I was fortunate enough to be joined by several people who it transpired were up for having a good open conversation. Credit where it’s due, they were:
- David Clutterbuck, Professor at Oxford Brookes & Sheffield Hallam
- Steve Moss HRD at Leaseplan
- Michael Keating HRD at Eaton Electrical
- David (who’s surname I didn’t write down), HR Insights
and here we are ‘unconferencing’
The topic I proposed was “Leadership Development: Making silk purses out of sow’s ears” and whilst I had a clear idea in my mind about what I meant it did appear in my haste to come up with a topic I created some confusion. The reference was not intended to refer to the participants but rather the process, how, in times like these where resources are constrained could an organisation still deliver great leadership development activity.
I made copious notes during the session and if I could find those notes now I would feel far more comfortable in writing this post but I opened the conversation with the question and about 3o minutes later we paused for breath!
Of the key points that came out of the conversation some were what you would expect but there were a couple that sparked new thought. The points were:
- Call it something different – calling it Leadership Development ups the ante
- There is a perception that external delivery/facilitation is better than internal
- Involve the wider business in delivering the programme
- Peer to peer power is often underutilised
- External consultants have far more freedom to challenge
- Use different businesses that are non competitive but that have characteristics you want to improve (e.g. one company in the service sector had spent time with a major supermarket understanding speed & urgency)
- Form a cooperative with complimentary but non-competitive businesses and share internal resource i.e. your internal becomes their external
It was the last two points of discussion that got me quite excitable.
The idea of modelling characteristics from other businesses I thought was great – I have worked with other businesses on practice or processes before and used their best practice examples in developing my own work but this idea of trying to understand their characteristics really appealed to me.

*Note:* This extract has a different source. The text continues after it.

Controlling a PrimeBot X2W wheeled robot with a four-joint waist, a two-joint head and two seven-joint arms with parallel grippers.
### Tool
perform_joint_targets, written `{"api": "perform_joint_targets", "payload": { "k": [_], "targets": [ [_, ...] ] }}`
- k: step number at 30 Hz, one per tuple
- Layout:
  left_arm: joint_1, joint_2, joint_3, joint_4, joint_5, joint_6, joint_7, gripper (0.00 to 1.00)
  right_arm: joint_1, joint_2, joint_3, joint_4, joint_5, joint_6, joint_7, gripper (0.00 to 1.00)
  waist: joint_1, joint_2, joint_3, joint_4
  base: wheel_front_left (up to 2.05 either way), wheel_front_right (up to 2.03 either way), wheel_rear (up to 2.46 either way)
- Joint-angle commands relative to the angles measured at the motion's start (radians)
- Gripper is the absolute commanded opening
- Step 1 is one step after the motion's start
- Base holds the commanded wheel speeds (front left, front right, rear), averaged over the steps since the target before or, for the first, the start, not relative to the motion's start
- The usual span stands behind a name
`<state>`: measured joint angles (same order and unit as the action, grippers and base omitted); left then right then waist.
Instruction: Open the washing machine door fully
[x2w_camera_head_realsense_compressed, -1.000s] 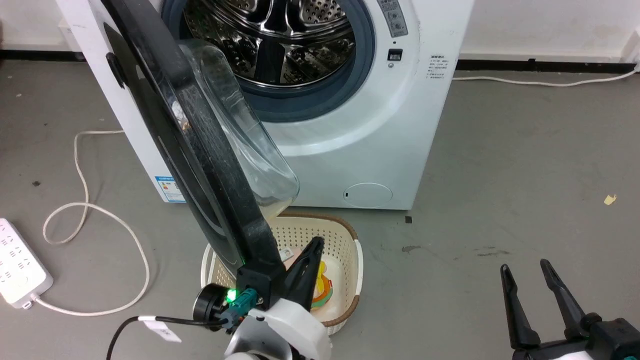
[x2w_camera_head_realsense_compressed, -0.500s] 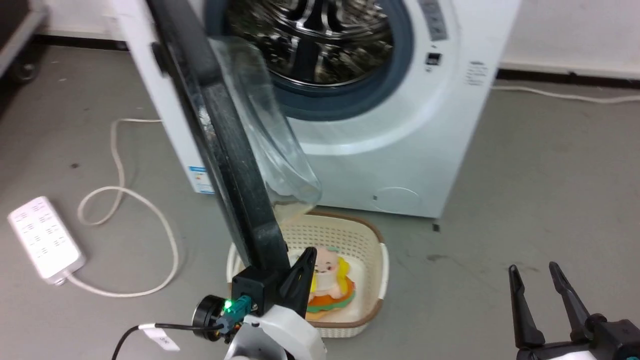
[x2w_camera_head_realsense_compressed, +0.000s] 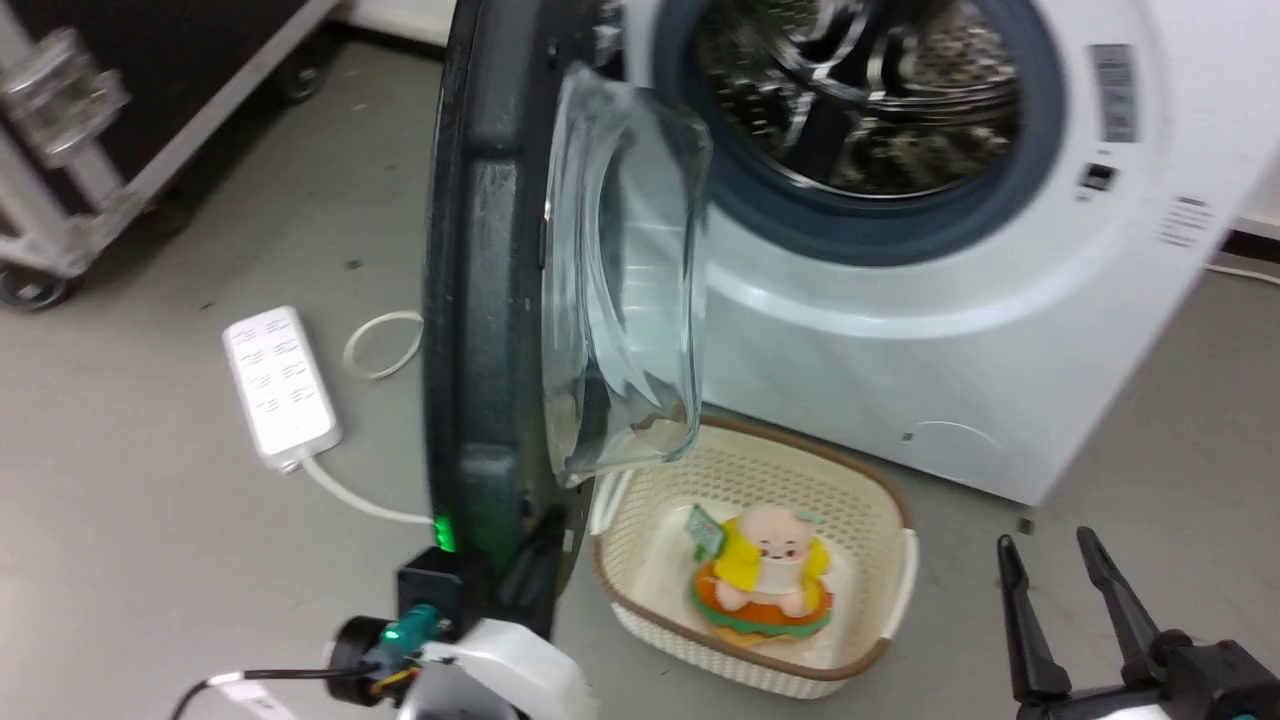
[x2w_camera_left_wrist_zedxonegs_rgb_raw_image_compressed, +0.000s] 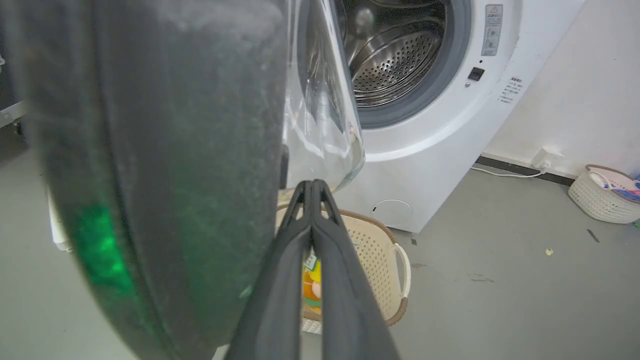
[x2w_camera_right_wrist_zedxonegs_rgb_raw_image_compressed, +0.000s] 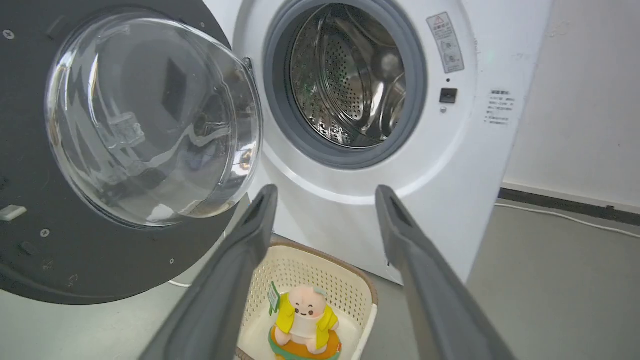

When it came to the idea of the cooperative I got very excitable. The last 2 years have been a real eye opener for me on the power of developing better networks and this idea appealed on so many levels. It could be about sharing best practice, about delivering great work more cost effectively, exposing colleagues to new companies/people, developing colleagues facilitation/delivery skills and building meaningful relationships with new people/organisations. It just has so many possibilities.
The session (and it’s follow-up) demonstrated to me, yet again, the power of meeting new people, getting involved in open conversation and the ideas have been added to ‘the book’ and will be brought to bear in the next role I land in.